The debtors filed Chapter 12 and had their reorganization plan confirmed, but defaulted on the payments they were required to pay under the plan. Two creditors had the automatic stay lifted with respect to them and the debtors did not request and receive their voluntary dismissal such that the refilling limitations of 11 U.S.C. Sec. 109(g)(2) were never triggered. Instead, the court determined that the filing by the creditors of affidavits of default that constituted the requests for relief. But, before the affidavits were filed, the debtors filed for a voluntary dismissal. The court granted the dismissal and lifted the stay. When the debtors re-filed Chapter 12 about a month later, the creditors claimed that the debtors were not eligible because of the 11 U.S.C. Sec. 109(g)(2) bar (180-day limitation). The court allowed the re-filed case because the debtors had filed their motion for voluntary dismissal before the creditor affidavits were filed. Thus, 11 U.S.C. Sec. 109(g)(2) was never triggered. In re Herremans, No. BG 15-01567, 2015 Bankr. LEXIS 2201 (Bankr. W.D. Mich. Jun. 23, 2015).
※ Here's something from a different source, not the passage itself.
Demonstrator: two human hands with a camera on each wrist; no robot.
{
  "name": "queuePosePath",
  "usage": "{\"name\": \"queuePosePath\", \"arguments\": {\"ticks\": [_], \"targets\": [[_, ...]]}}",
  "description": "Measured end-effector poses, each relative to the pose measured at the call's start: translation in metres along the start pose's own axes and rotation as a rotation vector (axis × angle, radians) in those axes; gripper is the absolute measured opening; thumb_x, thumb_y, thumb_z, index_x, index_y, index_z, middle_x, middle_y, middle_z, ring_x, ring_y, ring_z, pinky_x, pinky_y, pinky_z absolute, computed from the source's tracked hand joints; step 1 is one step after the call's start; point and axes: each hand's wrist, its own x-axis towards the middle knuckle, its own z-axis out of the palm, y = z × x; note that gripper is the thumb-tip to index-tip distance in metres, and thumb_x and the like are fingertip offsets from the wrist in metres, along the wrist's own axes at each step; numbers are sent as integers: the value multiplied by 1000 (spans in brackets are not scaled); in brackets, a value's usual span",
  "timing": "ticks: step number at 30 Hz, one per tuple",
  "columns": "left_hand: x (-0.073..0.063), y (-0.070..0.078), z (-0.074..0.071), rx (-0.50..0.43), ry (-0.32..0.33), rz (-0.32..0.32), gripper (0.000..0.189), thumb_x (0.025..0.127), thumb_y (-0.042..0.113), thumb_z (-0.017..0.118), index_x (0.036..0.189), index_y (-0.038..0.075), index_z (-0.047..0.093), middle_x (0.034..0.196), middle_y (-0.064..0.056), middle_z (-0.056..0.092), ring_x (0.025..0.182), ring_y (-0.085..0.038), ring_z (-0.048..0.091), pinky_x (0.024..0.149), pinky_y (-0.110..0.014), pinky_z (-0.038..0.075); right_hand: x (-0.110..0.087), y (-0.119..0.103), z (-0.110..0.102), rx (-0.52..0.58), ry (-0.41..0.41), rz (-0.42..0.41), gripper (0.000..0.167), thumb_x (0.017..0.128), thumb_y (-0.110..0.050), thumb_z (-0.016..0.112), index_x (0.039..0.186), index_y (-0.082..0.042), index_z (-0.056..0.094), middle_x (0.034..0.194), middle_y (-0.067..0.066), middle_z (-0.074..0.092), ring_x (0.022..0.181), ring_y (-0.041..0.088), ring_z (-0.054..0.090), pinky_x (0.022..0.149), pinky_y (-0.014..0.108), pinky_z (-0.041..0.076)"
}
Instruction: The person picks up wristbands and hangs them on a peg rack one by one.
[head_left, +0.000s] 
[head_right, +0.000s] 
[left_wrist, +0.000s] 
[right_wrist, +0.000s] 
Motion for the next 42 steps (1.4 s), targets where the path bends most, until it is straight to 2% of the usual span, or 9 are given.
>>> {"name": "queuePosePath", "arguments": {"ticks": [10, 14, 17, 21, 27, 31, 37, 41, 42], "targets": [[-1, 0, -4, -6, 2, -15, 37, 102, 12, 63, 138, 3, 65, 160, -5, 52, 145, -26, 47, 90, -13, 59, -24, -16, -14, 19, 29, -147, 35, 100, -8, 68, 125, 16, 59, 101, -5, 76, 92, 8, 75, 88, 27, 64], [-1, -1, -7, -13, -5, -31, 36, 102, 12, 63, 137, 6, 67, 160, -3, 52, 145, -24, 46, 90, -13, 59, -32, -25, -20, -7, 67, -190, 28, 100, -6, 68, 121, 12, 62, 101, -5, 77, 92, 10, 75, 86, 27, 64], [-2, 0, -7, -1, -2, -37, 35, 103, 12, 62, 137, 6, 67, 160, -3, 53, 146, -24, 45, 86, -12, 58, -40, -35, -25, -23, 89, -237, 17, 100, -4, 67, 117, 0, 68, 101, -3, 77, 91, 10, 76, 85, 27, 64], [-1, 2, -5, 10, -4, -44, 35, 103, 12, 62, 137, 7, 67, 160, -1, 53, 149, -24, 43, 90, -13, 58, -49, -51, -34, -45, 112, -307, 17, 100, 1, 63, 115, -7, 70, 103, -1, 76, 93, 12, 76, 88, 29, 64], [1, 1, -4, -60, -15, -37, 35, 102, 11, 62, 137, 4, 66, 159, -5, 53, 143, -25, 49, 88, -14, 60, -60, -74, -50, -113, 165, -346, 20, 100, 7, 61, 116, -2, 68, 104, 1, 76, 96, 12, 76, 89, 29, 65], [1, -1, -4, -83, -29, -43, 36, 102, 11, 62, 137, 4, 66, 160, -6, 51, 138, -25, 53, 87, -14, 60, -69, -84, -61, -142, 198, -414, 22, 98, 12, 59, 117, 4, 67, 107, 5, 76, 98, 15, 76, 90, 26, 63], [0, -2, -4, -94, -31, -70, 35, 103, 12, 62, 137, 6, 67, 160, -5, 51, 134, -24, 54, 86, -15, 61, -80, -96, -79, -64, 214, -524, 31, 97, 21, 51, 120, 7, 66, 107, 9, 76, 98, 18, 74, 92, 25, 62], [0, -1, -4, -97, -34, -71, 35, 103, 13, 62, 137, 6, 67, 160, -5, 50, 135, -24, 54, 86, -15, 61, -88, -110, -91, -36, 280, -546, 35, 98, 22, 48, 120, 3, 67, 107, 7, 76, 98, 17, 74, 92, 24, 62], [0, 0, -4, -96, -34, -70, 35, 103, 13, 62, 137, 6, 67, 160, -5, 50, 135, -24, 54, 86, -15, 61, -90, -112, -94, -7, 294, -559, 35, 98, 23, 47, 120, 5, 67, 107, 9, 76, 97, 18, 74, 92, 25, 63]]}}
The plaintiffs operate commercial cattle operations and bought vaccines that were designed and manufactured by the defendant. After vaccinating their cattle, the cattle suffered symptoms of endotoxemia which lead to the death of several thousand cattle and the reduced performance of the balance. The plaintiffs sued in state court for breach of contract warranties, negligent design and manufacture, failure to warn, failure to comply with the Viruses, Serums, Toxins, and anti-Toxins Act (VSTAA) and unfair and deceptive trade practices. The defendant removed the case to federal court and motioned for dismissal. The defendant claimed that the plaintiffs’ claims were preempted by regulations of Animal and Plant Health Inspection Service (APHIS) (the regulatory body that tested the vaccines). The court disagreed, noting that the VSTAA does not contain any express attempt to preempt state law, and that the U.S. Supreme Court’s decision in Wyeth v. Levine, 555 U.S. 555 (2009) which held that a government agency’s intent to preempt is insufficient. The plaintiff failed to engage in any Wyeth analysis and the court denied the plaintiff’s motion to dismiss. The court also refused to dismiss the plaintiff’s failure to comply claim and held that the negligence and unfair and deceptive trade practices claims should likewise go forward. The court extended the discovery deadline. Franklin Livestock, Inc., et al. v. Boehringer Ingelheim Vetmedica, Inc., No. 5:15-CV-63-BO, 2015 U.S. Dist. LEXIS 80440 (E.D. N.C. Jun. 22, 2015).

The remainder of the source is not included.